● Exercise objective: Look through the lines below for the word "wooden", and copy every line that has it.

● Input material:
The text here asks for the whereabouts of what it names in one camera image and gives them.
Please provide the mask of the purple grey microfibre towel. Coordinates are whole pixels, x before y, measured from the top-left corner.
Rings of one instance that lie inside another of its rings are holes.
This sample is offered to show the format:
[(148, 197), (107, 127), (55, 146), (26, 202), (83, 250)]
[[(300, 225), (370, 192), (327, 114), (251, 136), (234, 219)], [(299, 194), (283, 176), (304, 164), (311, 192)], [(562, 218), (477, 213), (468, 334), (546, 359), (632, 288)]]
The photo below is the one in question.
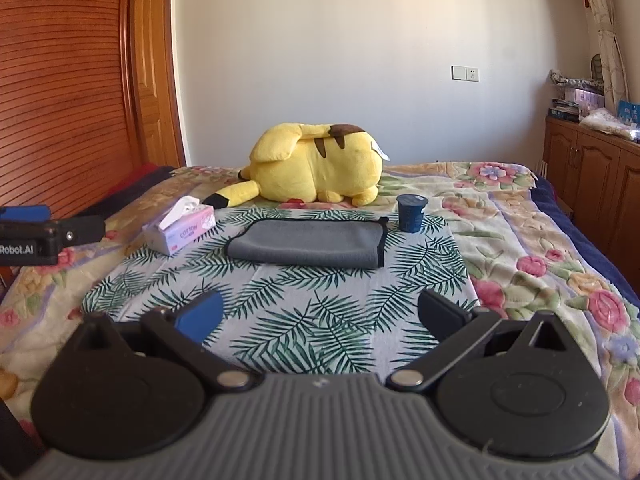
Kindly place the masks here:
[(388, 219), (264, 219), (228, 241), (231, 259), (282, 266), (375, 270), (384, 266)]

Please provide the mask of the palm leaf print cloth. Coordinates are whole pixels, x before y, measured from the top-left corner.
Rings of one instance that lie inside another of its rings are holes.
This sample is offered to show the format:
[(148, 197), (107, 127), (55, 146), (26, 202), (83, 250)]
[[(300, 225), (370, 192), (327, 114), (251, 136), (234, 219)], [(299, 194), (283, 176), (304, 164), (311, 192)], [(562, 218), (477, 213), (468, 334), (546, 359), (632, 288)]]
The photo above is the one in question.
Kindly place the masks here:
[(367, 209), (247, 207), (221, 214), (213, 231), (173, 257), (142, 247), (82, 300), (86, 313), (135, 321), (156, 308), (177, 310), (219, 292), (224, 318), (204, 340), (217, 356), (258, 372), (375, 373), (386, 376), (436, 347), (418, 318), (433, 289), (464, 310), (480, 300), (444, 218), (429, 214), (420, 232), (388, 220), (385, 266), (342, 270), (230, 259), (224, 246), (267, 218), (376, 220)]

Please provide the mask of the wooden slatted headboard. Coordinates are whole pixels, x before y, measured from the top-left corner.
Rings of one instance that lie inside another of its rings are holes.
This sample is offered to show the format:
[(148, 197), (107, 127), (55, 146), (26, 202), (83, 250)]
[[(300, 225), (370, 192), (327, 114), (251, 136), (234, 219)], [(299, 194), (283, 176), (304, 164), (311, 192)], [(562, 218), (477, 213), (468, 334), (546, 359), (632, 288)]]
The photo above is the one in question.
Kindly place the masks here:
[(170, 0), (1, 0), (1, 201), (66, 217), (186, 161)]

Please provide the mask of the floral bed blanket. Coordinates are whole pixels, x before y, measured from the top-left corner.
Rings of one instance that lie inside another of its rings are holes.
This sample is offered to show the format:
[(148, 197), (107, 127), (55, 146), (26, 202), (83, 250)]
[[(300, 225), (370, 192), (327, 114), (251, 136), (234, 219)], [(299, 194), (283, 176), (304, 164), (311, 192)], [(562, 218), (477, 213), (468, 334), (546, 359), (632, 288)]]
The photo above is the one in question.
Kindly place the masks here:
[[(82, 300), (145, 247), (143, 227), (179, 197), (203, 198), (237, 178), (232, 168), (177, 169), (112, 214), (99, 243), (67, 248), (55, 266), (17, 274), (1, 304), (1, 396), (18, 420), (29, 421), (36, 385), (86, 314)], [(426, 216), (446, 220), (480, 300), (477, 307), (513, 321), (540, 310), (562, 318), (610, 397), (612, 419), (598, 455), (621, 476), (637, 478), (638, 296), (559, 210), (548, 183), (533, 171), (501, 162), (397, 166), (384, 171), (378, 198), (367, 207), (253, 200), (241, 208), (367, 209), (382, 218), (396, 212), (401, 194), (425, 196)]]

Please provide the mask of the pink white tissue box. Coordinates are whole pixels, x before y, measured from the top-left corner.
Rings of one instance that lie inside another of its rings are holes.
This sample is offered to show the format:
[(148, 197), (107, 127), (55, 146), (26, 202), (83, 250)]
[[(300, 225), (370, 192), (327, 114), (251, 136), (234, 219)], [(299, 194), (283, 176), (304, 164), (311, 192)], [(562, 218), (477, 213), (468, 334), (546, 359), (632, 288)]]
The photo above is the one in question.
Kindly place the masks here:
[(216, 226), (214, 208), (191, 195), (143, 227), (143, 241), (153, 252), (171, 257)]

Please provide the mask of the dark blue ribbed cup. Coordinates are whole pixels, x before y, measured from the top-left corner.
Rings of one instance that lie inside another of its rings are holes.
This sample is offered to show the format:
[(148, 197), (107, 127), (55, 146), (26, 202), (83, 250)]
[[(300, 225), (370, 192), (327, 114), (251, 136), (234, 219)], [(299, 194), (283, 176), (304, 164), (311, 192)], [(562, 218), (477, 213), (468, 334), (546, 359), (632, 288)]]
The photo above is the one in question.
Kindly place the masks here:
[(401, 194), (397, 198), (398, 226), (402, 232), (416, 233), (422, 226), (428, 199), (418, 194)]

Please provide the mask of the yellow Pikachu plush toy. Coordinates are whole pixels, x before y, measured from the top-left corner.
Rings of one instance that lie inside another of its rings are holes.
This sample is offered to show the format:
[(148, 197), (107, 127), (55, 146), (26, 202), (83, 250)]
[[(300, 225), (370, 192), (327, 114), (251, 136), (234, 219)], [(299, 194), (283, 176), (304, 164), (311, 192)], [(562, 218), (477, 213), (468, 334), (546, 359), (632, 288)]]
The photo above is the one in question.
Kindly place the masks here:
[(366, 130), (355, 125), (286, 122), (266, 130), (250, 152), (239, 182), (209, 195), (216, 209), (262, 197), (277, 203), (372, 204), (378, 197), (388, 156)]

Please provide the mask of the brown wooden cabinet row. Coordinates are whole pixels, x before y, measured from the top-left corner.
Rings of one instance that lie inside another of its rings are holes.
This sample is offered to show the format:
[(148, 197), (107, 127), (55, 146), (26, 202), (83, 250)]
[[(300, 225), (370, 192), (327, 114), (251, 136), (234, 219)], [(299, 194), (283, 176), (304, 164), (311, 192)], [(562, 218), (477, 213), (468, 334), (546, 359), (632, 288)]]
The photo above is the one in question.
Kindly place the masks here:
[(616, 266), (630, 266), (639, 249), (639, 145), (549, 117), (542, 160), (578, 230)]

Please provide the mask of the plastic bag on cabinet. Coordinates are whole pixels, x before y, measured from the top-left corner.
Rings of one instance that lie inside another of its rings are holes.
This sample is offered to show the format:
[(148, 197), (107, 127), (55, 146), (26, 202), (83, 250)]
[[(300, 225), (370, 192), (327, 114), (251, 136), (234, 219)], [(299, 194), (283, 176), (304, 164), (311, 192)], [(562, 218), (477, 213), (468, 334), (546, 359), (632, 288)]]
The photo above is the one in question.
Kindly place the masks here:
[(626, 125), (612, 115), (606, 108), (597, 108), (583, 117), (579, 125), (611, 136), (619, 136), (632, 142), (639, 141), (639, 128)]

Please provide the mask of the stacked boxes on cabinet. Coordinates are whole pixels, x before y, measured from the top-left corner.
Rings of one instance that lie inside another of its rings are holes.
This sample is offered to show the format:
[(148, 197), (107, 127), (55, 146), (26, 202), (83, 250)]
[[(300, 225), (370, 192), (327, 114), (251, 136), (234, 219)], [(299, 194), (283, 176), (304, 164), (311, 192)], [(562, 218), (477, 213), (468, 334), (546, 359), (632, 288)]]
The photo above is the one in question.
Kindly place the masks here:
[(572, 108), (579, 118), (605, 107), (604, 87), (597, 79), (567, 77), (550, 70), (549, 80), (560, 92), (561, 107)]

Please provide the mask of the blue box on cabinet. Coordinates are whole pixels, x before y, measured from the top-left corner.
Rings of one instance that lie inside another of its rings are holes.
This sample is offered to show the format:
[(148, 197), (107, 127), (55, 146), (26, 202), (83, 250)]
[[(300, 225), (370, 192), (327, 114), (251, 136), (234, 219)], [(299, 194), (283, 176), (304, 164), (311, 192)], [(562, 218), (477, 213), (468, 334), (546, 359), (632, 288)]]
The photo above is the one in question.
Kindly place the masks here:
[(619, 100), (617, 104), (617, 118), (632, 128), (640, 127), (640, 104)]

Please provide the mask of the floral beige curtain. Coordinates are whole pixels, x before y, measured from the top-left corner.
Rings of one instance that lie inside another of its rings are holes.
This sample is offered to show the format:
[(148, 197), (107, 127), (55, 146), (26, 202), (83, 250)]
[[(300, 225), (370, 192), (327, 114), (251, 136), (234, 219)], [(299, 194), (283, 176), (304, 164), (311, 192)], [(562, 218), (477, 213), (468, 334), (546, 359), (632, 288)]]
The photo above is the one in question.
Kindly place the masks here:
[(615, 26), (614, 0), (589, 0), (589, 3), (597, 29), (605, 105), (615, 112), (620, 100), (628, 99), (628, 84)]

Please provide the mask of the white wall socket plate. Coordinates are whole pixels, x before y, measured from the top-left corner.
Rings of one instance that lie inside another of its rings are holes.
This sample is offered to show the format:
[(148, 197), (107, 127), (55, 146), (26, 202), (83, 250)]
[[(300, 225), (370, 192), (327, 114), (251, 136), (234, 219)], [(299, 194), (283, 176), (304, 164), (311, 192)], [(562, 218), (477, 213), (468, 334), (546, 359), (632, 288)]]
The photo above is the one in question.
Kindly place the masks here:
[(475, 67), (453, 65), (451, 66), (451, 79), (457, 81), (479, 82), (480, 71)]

---

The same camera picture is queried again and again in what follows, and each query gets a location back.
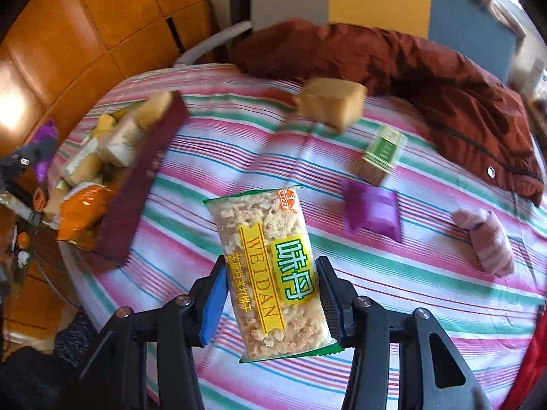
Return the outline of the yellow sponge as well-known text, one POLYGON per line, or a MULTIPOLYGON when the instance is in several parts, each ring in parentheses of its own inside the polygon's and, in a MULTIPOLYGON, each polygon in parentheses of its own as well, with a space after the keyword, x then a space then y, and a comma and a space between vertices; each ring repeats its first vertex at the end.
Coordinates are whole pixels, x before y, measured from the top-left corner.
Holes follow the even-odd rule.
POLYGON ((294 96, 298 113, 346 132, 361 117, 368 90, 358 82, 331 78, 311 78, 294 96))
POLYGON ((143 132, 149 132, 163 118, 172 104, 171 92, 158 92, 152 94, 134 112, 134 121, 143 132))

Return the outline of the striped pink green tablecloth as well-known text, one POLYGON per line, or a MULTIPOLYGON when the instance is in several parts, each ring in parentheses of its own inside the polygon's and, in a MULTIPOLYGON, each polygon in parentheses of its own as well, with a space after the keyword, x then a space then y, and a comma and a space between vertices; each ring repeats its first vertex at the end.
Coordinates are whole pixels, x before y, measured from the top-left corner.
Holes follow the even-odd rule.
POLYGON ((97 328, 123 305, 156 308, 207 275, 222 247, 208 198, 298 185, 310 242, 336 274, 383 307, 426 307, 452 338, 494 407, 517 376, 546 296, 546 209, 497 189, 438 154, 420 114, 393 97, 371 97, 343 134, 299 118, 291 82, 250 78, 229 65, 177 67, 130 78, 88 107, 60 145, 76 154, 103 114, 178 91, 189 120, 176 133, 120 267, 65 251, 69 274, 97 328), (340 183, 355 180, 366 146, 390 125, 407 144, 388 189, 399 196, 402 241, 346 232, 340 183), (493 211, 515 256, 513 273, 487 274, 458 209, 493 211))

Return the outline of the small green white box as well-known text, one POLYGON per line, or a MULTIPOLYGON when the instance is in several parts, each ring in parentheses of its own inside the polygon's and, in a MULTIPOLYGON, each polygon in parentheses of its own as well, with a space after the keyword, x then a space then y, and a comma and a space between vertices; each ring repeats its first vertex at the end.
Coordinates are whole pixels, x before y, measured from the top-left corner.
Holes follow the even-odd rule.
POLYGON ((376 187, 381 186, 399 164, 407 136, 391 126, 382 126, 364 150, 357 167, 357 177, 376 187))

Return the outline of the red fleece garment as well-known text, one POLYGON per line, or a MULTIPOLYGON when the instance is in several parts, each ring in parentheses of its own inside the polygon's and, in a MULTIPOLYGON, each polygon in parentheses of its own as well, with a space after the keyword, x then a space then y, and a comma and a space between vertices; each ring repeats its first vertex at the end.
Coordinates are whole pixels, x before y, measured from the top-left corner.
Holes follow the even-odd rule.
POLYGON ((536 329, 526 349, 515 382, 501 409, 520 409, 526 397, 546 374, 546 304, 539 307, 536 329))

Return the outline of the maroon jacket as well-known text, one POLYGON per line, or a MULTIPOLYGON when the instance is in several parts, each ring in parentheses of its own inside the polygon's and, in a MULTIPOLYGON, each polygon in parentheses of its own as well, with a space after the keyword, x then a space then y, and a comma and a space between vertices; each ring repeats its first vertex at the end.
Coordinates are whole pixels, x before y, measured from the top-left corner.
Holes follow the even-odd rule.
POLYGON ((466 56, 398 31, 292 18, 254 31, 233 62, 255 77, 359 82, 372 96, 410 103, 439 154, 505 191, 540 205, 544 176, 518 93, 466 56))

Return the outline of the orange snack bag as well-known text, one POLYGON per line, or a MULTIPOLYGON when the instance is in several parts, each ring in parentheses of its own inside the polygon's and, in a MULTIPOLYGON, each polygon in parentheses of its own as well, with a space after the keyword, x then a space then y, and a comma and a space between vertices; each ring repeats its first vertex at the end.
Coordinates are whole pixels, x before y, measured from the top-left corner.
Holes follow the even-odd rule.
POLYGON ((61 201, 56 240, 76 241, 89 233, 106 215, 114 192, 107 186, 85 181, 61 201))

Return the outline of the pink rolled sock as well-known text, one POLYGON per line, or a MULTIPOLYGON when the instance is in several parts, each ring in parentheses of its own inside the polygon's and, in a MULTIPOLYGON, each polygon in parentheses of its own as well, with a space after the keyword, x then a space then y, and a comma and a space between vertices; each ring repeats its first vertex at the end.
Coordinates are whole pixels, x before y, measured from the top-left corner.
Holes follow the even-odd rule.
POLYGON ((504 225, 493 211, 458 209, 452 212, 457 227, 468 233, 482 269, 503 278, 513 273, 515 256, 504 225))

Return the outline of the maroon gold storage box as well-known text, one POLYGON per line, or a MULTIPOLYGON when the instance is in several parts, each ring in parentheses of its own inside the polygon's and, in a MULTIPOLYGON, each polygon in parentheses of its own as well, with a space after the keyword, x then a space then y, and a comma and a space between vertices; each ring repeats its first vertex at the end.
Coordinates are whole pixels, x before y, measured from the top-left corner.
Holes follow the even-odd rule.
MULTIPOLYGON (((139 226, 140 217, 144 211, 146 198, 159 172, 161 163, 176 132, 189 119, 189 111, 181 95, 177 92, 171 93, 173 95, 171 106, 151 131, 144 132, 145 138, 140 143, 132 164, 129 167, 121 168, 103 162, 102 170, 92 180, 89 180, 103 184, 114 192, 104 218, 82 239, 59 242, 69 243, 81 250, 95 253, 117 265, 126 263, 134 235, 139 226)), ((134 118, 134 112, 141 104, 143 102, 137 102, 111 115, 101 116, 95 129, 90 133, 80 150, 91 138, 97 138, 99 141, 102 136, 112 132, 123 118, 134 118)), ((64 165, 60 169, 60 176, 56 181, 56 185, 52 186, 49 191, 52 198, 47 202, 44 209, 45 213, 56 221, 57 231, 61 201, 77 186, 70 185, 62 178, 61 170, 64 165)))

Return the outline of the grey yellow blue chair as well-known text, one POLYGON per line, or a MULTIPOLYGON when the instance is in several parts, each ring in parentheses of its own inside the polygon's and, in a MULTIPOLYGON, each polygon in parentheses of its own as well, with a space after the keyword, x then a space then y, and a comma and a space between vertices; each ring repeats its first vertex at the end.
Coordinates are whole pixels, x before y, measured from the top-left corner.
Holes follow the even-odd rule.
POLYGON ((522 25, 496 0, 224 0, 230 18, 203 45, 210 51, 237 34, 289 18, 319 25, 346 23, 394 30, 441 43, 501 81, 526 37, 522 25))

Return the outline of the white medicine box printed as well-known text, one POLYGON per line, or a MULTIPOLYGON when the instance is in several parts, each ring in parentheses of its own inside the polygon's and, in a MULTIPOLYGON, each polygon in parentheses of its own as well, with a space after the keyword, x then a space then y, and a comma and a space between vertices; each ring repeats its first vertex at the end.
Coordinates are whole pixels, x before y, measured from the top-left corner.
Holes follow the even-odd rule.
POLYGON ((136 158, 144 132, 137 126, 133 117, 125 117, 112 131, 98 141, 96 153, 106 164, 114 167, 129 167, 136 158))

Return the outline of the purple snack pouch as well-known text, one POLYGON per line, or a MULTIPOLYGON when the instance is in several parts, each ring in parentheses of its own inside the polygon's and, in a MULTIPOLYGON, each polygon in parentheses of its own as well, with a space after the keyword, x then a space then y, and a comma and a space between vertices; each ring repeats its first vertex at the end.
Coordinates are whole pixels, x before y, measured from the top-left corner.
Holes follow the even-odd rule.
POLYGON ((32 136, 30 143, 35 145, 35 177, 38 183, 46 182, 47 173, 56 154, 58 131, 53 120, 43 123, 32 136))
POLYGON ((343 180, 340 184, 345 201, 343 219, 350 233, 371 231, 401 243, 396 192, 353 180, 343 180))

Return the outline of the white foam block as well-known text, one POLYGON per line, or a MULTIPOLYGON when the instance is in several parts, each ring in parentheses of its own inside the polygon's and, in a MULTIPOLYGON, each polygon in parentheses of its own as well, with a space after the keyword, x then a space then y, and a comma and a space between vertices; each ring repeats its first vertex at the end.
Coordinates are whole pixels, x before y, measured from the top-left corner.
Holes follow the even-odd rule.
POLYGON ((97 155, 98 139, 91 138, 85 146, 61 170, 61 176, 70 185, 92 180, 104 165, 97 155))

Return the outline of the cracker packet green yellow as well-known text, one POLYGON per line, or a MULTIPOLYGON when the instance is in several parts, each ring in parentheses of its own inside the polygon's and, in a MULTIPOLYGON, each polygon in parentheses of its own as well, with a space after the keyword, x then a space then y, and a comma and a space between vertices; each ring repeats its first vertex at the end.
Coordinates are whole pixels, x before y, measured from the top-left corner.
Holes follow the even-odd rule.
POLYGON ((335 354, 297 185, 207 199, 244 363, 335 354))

● Response to the task:
Please provide the mask of the wooden slatted headboard. Coordinates are whole pixels, x before y, measured from the top-left corner.
Please provide the mask of the brown wooden cabinet row. Coordinates are whole pixels, x before y, measured from the top-left corner.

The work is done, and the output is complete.